Ach, wie rührend: Die kommunale Seniorenberatung zwitschert ihre jährlichen Sommerparolen und legt der Bevölkerung nahe, tagsüber die Fenster zu schließen, feuchte Tücher aufzulegen und sich möglichst an „kühlen Orten“ zu verschanzen. Welch banale Selbstverständlichkeiten – man könnte meinen, der gesunde Menschenverstand sei eine exotische Rarität geworden, die man in Maintal zwischen Rollatoren und Fencheltee suchen muss.
Es ist fast schon erfrischend, mit welcher Hingabe Stadt und Kreis ihre Mitbürger in die zarte Hand des „Hitzetelefons“ legen, damit niemand Gefahr läuft, sich am Leben zu überarbeiten. Besonders delikat schmunzelt man über den Hinweis auf Einkaufshilfen und das Gespräch mit dem Arzt, ob die Tabletten eventuell „hitzebeständig“ sind – im 21. Jahrhundert scheint jeder Vorgang die Lächerlichkeit einer Betriebsanleitung für Suppenwürfel angenommen zu haben.
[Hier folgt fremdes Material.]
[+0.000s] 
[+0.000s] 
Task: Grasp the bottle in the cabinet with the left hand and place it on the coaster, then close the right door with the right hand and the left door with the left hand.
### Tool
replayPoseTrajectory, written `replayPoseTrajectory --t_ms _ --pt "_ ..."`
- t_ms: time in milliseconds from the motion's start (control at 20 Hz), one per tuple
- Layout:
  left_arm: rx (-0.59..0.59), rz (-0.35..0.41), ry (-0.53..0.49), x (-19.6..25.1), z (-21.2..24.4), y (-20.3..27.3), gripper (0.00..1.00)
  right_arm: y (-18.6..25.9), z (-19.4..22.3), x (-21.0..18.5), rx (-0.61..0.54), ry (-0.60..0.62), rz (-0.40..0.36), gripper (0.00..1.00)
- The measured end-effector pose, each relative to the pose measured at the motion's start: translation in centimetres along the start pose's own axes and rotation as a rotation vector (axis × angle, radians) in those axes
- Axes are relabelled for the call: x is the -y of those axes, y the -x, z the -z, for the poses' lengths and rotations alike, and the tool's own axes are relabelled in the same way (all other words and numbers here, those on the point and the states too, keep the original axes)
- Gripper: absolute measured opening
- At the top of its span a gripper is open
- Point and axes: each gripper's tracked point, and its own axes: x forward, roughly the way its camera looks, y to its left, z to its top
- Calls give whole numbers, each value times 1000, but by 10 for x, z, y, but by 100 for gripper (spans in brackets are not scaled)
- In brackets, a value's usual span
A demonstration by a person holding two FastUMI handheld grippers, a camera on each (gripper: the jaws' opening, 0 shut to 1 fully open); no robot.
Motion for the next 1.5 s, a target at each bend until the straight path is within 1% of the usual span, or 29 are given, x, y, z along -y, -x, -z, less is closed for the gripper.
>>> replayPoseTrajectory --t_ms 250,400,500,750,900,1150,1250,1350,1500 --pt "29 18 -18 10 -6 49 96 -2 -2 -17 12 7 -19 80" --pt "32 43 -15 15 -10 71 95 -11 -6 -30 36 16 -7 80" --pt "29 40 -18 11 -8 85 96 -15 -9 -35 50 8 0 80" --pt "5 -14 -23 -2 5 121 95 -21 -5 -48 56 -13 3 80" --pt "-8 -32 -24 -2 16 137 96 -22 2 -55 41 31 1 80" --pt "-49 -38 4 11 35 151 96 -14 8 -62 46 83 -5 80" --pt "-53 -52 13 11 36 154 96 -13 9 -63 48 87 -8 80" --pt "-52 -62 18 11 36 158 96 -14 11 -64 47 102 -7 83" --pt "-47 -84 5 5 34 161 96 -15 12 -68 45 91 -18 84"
Nun, ich gestehe, es entbehrt nicht einer gewissen Komik, dass man heutzutage für simple Abläufe wie das Trinken von Wasser oder das Ziehen der Jalousien bereits institutionelle Hilfestellung nötig hat. Doch, was will man erwarten? Wie Nietzsche einst schrieb: „Unreife Liebe sagt: Ich liebe dich, weil ich dich brauche. Reife Liebe sagt: Ich brauche dich, weil ich dich liebe.“ Es scheint, die unreife Sorge hat den selbstverantwortlichen Menschen längst erstickt – übrig bleiben bedürftige Seelen, die nach Betreuung und Betreuungsperson gieren.
Amüsant, wie leicht das Gefühl der Bedürftigkeit in der Gesellschaft Fuß gefasst hat: Kaum wird es heiß, ruft der Maintaler offenbar nach Hilfe wie das Kind nach der Gouvernante. Und so bleibt mir nur, Ihnen noch eine kühle Limonade zu wünschen – und die stille Hoffnung, dass Sie auch ohne Hitzetelefon und Seniorenberatung wissen, wann es Zeit ist, das Fenster zu schließen.